WHAT YOU SHOULD DO: Could you write out exactly the lines from the one that contains "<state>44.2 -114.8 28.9" through the last line of the listing below, both included and nothing more?

INFORMATION SHOWN:
=== Begin Enclosure ===

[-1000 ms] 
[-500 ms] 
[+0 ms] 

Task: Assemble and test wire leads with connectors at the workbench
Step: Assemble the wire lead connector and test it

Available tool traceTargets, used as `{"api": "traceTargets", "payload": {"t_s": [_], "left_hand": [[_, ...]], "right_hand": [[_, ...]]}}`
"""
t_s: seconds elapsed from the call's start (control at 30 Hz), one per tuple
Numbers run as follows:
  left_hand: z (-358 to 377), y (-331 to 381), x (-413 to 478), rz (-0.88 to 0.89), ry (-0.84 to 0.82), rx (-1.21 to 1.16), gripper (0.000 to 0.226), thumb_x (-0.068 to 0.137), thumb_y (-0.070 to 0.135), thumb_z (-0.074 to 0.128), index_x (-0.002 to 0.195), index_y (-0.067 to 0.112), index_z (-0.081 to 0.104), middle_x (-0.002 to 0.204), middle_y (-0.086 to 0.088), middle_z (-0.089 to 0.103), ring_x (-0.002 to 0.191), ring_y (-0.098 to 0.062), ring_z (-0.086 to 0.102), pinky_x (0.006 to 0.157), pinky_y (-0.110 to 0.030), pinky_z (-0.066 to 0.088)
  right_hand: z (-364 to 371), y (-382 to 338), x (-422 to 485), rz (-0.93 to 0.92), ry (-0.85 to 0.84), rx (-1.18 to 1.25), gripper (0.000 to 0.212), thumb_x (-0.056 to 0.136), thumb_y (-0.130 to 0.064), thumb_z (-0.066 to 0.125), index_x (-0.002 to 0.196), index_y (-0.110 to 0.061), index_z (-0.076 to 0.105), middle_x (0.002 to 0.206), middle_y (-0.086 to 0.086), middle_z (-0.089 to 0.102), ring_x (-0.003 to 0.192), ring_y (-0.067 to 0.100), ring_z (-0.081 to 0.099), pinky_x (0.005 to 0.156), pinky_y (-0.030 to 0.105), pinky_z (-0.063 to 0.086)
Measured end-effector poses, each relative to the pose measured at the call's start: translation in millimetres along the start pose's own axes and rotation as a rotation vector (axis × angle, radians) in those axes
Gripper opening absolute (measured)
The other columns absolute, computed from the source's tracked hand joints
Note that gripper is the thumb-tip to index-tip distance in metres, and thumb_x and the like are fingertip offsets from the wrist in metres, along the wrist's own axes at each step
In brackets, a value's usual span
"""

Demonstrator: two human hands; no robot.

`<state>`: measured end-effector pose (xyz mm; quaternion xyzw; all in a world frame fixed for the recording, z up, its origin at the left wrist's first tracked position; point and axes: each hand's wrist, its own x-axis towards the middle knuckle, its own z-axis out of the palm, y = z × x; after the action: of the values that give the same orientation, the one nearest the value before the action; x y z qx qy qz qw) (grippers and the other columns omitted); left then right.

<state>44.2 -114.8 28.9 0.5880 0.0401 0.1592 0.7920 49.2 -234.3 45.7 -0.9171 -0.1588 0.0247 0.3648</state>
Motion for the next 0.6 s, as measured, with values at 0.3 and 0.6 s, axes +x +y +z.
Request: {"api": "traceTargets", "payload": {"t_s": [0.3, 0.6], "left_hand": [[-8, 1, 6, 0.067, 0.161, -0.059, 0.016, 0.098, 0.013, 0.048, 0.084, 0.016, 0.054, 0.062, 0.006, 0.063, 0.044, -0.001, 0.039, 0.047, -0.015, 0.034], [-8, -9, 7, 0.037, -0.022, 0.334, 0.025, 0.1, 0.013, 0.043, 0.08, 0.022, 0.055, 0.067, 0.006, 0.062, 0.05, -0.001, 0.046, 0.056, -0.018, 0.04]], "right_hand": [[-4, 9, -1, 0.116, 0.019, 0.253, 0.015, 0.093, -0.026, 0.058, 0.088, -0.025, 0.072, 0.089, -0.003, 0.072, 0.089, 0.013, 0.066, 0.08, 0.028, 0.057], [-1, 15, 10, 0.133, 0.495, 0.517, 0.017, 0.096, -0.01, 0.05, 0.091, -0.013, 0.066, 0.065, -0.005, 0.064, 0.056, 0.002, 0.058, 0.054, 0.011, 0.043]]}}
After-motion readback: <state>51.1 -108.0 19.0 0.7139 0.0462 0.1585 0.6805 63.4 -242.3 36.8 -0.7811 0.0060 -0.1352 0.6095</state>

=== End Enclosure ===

SOLUTION FOR THIS PROBLEM:
<state>44.2 -114.8 28.9 0.5880 0.0401 0.1592 0.7920 49.2 -234.3 45.7 -0.9171 -0.1588 0.0247 0.3648</state>
Motion for the next 0.6 s, as measured, with values at 0.3 and 0.6 s, axes +x +y +z.
Request: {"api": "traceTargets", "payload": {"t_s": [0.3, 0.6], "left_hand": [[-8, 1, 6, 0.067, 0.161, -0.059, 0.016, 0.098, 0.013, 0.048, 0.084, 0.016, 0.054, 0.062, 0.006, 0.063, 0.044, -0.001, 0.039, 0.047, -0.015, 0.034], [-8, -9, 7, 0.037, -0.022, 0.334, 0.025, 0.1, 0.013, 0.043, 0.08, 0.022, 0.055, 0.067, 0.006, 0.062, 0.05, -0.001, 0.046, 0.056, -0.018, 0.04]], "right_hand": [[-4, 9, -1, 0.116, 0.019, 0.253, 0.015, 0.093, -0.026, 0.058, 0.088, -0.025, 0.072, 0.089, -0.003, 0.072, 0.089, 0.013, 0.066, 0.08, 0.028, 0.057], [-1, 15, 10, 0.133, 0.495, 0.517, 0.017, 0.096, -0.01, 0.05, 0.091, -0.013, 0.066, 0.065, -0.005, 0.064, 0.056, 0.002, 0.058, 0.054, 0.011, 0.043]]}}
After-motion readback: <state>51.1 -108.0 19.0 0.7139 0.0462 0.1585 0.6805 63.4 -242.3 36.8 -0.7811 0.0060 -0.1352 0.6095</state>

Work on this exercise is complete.